We also note that, a "prosecutor is entitled to make a fair reply to the defendant's closing argument," Da Lin Huang, 489 Mass. at 180, 180 N.E.3d 968, quoting Commonwealth v. Smith, 404 Mass. 1, 7, 532 N.E.2d 1207 (1989). The defendant argued that because the defendant's cousin had been in a fight with the victim, the defendant's brother but not the defendant himself had a motive to kill the victim in retaliation. The prosecutor's statement that Michaels familial motive could easily also provide a motive to the defendant was responsive to this argument by defense counsel. See Da Lin Huang, supra, quoting Commonwealth v. Lewis, 465 Mass. 119, 130, 987 N.E.2d 1218 (2013) ("A prosecutor may address a particular point in defense counsel's closing argument as a sham, but he may not characterize the entire defense as such").

d. Ineffective assistance of counsel The defendant advances three theories as to why his trial counsel was ineffective, thus depriving him of a fair trial. First, he proposes that his trial attorneys were ineffective because they did not enter the bloodstained leather swatch in evidence for the jury to consider, even though the admitted evidence included expert testimony regarding the bloodstain, the leather jacket from which the bloodstained swatch was cut, and a ruler to help the jury understand the size of the two-milllmeter bloodstain. Next, he suggests that his trial counsel was ineffective for not calling an expert witness on eyewitness identification. Finally, the defendant argues that trial counsel was ineffective in choosing not to call a blood spatter expert to testify regarding the bloodstain found on his jacket.

[27, 28] Because the defendant was convicted of murder in the first degree, we review his claims of ineffective assistance of counsel under the G. L. c. 278, § 33E, standard to determine whether there was a substantial likelihood of a miscarriage of justice. Commonwealth v. Henderson, 486 Mass. 296, 301-302, 157 N.E.3d 1277 (2020), citing Commonwealth v. Vargas, 475 Mass. 338, 358, 57 N.E.3d 920 (2016). Under this standard, we first determine whether defense counsel committed an error in the course of trial, and then determine whether that error was likely to have influenced the jury's conclusion. Commonwealth v. Ayala, 481 Mass. 46, 62, 112 N.E.3d 239 (2018), citing Commonwealth v. Holland, 476 Mass. 801, 812, 73 N.E.3d 276 (2017).

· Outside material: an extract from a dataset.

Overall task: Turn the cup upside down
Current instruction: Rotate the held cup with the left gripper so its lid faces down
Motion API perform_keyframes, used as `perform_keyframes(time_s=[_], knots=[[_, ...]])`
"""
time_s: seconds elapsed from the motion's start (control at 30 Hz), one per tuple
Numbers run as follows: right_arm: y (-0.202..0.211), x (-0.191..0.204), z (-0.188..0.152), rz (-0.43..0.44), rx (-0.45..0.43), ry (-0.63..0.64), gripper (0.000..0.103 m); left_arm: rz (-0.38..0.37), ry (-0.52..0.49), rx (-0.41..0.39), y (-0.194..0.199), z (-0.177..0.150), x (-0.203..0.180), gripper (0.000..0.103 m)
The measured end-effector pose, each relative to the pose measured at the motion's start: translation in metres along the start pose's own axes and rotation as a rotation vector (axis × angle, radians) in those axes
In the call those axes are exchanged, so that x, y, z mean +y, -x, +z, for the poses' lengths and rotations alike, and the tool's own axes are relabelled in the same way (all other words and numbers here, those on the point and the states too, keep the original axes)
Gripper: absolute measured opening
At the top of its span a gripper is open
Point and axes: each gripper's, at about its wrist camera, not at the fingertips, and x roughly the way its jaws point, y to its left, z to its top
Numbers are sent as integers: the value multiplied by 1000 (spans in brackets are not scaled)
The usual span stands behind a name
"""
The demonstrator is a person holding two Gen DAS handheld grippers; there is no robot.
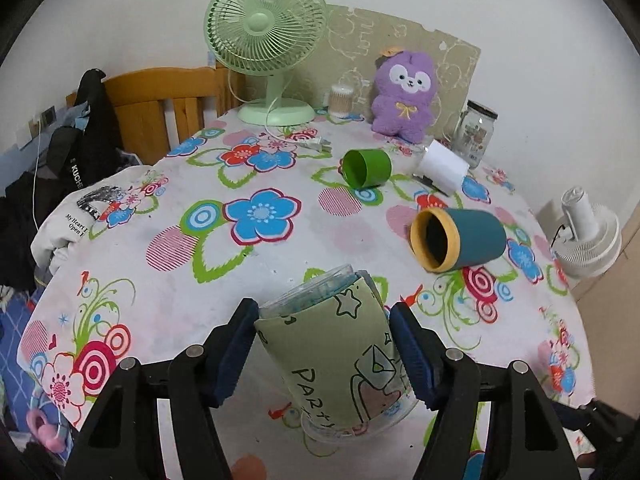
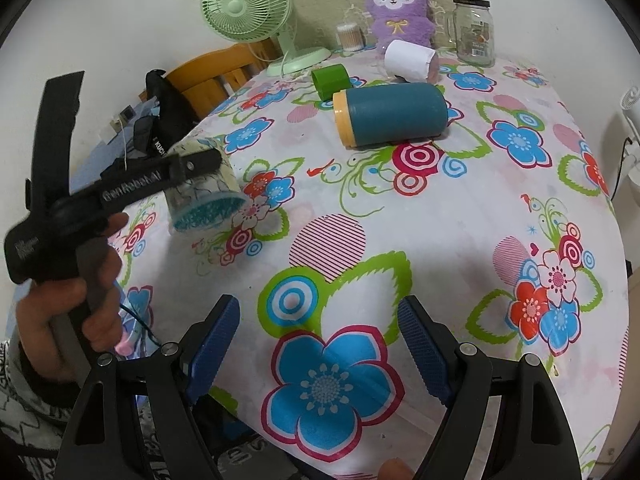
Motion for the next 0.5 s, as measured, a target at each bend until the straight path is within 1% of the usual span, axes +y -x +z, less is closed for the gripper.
perform_keyframes(time_s=[0.1, 0.37, 0.5], knots=[[1, 0, 0, -3, -3, -2, 83, 9, -24, -23, 2, -5, -6, 70], [3, 0, 1, -3, -7, -2, 83, -15, -56, -27, 12, -16, -18, 70], [4, 2, 1, -2, -8, 1, 83, -15, -80, -34, 15, -21, -25, 71]])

[29, 30] Where a claim of error is based on a tactical or strategic decision by trial counsel, rather than an omission or mistake, an attorney's decision is only ineffective if it was "manifestly unreasonable." Henderson, 486 Mass, at 302, 157 N.E.3d 1277. Manifestly unreasonable decisions are those "which lawyers of ordinary training and skill in criminal law would not consider competent." Ayala, 481 Mass. at 62, 112 N.E.3d 239, quoting Holland, 476 Mass. at 812, 73 N.E.3d 276. We consider each of the defendant's claims of error in turn.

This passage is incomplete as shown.